What can we learn from the matrix.org compromise?

pm90|6 years ago

This is such a poorly written article:

* no detailed analysis of how the attack was undertaken. Its not even clear how the attacker managed to get in (was it a publicly exposed Jenkins? vulnerable bastion? what?)

* no analysis of what the existing matrix.org security perimeter looked like or how it could be made better.

* repetition of security tropes. Use VPN. Use Github Enterprise (wait wtf? Why not private repos in Github?). Don't use Ansible, use salt.

Ridiculous. I was looking forward to a nice long read about how this breach was undertaken. Hugely disappointed.

bifrost|6 years ago

If you click through to the GH Issues I linked to there are some pretty good data points as to what happened. I didn't feel the need to copypasta.

But yes, publicly exposed jenkins and repos lead to the compromise, not an uncommon story unfortunately.

Perimeter - I didn't see much evidence of one existing and I didn't go probing their networks to find out.

Security tropes are real for a reason, you don't have to believe me though.

Private repos in GitHub are still publicly hosted and are orders of magnitude easier to get into than having an in perimeter repo. They've leaked before and they'll keep on leaking. GitHub even made it harder for people to fork private repos to their own public accounts but it still happens.

nobatron|6 years ago

There's a lot wrong with this article.

Firstly having a private network for your infrastructure isn't a one stop solution for keeping attackers out.

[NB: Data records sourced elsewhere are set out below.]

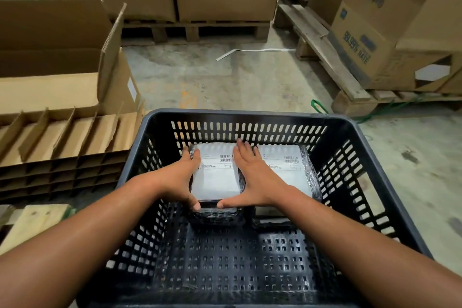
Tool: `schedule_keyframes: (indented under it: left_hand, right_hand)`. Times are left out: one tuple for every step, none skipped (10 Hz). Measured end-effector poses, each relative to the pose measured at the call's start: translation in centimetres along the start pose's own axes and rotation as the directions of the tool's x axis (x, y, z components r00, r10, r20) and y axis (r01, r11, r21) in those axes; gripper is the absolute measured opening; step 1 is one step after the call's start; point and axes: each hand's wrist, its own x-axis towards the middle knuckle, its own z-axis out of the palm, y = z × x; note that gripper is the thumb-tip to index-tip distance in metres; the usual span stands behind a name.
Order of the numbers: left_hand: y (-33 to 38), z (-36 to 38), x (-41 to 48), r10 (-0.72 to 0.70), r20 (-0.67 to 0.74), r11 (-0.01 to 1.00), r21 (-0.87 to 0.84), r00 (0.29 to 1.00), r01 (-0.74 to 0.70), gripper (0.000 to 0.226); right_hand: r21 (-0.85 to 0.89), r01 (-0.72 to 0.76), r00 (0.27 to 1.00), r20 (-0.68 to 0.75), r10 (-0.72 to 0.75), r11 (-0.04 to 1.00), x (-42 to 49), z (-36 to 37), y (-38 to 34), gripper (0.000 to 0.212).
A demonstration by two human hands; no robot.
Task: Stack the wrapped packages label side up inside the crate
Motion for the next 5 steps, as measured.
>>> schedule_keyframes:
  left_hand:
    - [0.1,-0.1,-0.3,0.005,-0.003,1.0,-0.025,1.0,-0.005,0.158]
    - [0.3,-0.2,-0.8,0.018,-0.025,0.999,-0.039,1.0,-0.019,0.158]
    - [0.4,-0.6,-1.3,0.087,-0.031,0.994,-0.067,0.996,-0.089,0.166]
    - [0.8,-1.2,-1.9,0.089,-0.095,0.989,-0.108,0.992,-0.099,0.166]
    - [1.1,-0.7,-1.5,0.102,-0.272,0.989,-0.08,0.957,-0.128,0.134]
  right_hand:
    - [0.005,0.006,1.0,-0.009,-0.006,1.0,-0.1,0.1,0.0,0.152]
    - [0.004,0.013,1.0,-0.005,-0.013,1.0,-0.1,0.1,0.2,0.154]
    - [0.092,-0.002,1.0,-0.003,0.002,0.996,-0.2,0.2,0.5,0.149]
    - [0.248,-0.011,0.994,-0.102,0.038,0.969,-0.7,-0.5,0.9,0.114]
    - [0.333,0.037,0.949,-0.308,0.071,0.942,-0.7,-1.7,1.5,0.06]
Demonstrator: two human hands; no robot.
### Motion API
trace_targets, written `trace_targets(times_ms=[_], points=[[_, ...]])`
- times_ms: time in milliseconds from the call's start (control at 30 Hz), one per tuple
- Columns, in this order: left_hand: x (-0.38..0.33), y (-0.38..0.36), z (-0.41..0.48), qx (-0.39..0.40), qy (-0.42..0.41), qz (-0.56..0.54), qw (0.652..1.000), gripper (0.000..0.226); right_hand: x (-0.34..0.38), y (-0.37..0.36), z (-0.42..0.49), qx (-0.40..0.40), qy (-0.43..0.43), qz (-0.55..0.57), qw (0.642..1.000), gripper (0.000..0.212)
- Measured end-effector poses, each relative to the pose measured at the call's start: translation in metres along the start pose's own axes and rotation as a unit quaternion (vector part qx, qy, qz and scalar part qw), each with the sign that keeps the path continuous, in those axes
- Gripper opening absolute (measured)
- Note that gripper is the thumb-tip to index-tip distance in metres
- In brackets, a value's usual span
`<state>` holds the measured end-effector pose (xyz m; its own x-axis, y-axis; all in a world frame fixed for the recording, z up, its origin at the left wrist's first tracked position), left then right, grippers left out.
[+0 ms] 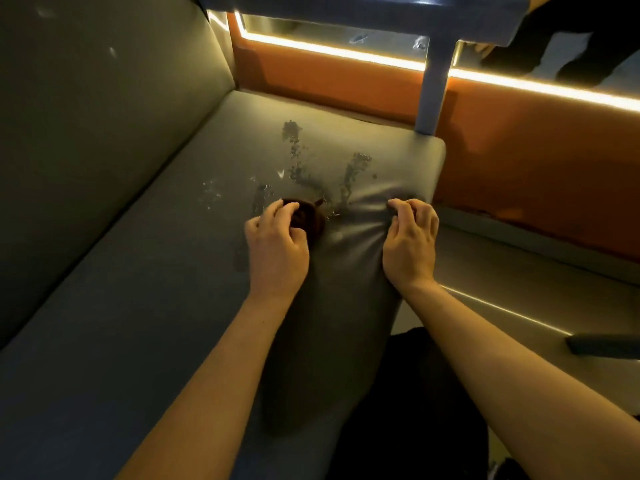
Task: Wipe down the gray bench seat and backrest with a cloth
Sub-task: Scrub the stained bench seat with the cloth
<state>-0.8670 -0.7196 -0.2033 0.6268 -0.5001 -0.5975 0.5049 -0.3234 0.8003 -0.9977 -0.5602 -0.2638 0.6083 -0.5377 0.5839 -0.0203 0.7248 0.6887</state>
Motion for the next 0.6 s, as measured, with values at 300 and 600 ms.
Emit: trace_targets(times_ms=[300,600], points=[[-0.049,-0.054,-0.013,0.075,-0.079,0.007,0.994,0.044,-0.004,0.000,-0.003,-0.020,-0.002,0.000,1.000,0.032],[-0.027,-0.039,-0.022,0.024,-0.160,0.045,0.986,0.037,-0.006,0.018,-0.003,0.005,0.002,0.071,0.997,0.029]])
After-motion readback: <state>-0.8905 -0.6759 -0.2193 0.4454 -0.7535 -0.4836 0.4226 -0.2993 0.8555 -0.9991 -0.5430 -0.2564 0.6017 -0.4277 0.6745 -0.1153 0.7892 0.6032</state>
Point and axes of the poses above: each hand's wrist, its own z-axis towards the middle knuckle, its own y-axis out of the back of the hand, x = y × z, the point moved 1 cm from there along z, towards the middle knuckle, and after that the axes turned 15 degrees about y, right-handed, at the moved point
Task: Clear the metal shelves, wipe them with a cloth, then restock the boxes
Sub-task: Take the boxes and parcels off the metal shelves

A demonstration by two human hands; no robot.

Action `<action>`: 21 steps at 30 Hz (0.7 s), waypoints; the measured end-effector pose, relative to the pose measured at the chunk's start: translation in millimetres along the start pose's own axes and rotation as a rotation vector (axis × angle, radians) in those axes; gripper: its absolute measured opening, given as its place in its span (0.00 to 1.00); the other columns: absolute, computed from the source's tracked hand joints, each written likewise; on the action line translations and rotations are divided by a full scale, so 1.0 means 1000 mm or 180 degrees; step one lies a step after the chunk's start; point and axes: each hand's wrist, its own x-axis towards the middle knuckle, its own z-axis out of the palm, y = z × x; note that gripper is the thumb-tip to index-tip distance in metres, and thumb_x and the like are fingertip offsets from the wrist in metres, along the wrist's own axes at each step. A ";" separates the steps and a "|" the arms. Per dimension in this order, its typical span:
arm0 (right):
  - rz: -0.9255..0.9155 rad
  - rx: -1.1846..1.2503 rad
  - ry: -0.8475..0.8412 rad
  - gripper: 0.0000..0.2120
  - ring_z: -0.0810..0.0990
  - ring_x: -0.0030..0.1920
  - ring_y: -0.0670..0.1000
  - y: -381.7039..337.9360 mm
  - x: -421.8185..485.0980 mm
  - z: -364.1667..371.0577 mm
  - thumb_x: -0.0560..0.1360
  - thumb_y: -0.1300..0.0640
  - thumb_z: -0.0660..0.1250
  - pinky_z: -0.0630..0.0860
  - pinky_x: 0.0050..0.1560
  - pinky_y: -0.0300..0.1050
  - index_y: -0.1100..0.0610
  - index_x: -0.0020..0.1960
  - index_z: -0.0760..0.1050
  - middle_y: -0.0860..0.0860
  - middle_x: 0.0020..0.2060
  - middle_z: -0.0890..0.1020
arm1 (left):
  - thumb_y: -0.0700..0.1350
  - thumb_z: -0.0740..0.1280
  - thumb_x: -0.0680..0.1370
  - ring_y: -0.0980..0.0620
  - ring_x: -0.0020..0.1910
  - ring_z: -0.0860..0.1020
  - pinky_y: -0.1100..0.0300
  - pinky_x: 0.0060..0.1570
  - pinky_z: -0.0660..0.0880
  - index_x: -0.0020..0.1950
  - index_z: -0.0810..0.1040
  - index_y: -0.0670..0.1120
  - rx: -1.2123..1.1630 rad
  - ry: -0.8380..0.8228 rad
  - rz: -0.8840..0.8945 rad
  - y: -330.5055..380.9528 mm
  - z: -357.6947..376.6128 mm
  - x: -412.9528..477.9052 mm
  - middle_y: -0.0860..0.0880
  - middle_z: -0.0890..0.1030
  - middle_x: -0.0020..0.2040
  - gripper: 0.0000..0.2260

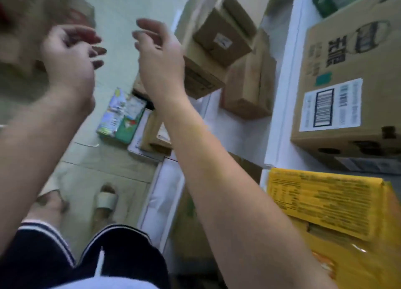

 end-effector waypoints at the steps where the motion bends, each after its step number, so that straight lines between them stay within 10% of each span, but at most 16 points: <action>1: 0.0083 0.0006 -0.0079 0.09 0.83 0.48 0.52 -0.004 -0.003 0.005 0.79 0.63 0.63 0.80 0.55 0.60 0.54 0.54 0.80 0.53 0.48 0.85 | 0.33 0.59 0.71 0.48 0.40 0.81 0.57 0.34 0.73 0.46 0.79 0.49 0.0063 0.0258 -0.0090 0.051 0.001 -0.025 0.46 0.83 0.44 0.14; 11: -0.0736 0.0516 -0.1049 0.11 0.85 0.45 0.47 -0.197 -0.063 0.132 0.80 0.61 0.63 0.80 0.50 0.50 0.45 0.50 0.77 0.48 0.46 0.85 | 0.30 0.56 0.77 0.52 0.40 0.80 0.63 0.40 0.76 0.46 0.77 0.45 -0.0383 0.1109 0.1008 0.315 -0.094 -0.077 0.48 0.81 0.40 0.14; 21: -0.1780 0.1116 -0.1469 0.07 0.85 0.45 0.47 -0.404 -0.152 0.224 0.82 0.62 0.64 0.82 0.49 0.46 0.53 0.55 0.78 0.51 0.46 0.85 | 0.33 0.61 0.79 0.53 0.45 0.81 0.62 0.45 0.77 0.49 0.79 0.47 0.0885 0.0466 0.2661 0.558 -0.199 -0.133 0.49 0.83 0.45 0.11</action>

Secondly using Github Enterprise or self hosted GitLab doesn't make up for storing secrets in Git.

Looking forwards to the proper write up.

netsectoday|6 years ago

* this idiot claimed "Ansible was used to keep the attacker in the system" which in all reality Ansible did what it was supposed to by altering the correct authorized_keys file and the attacker leveraged an old default in the sshd config. This is a sshd config issue, not Ansible.

The sales-pitch for Salt (against Ansible) is ridiculous and misguided.

I just checked out the Salt SSH module and even if they used salt they would still have this issue. Then answer here is to not use the default /etc/ssh/sshd_config value of #AuthorizedKeysFile .ssh/authorized_keys .ssh/authorized_keys2. Uncomment and remove authorized_keys2.

KirinDave|6 years ago

Why aren't people reporting the fact that Matrix.org actually lost control of their network a second time within hours of their first all clear sounding?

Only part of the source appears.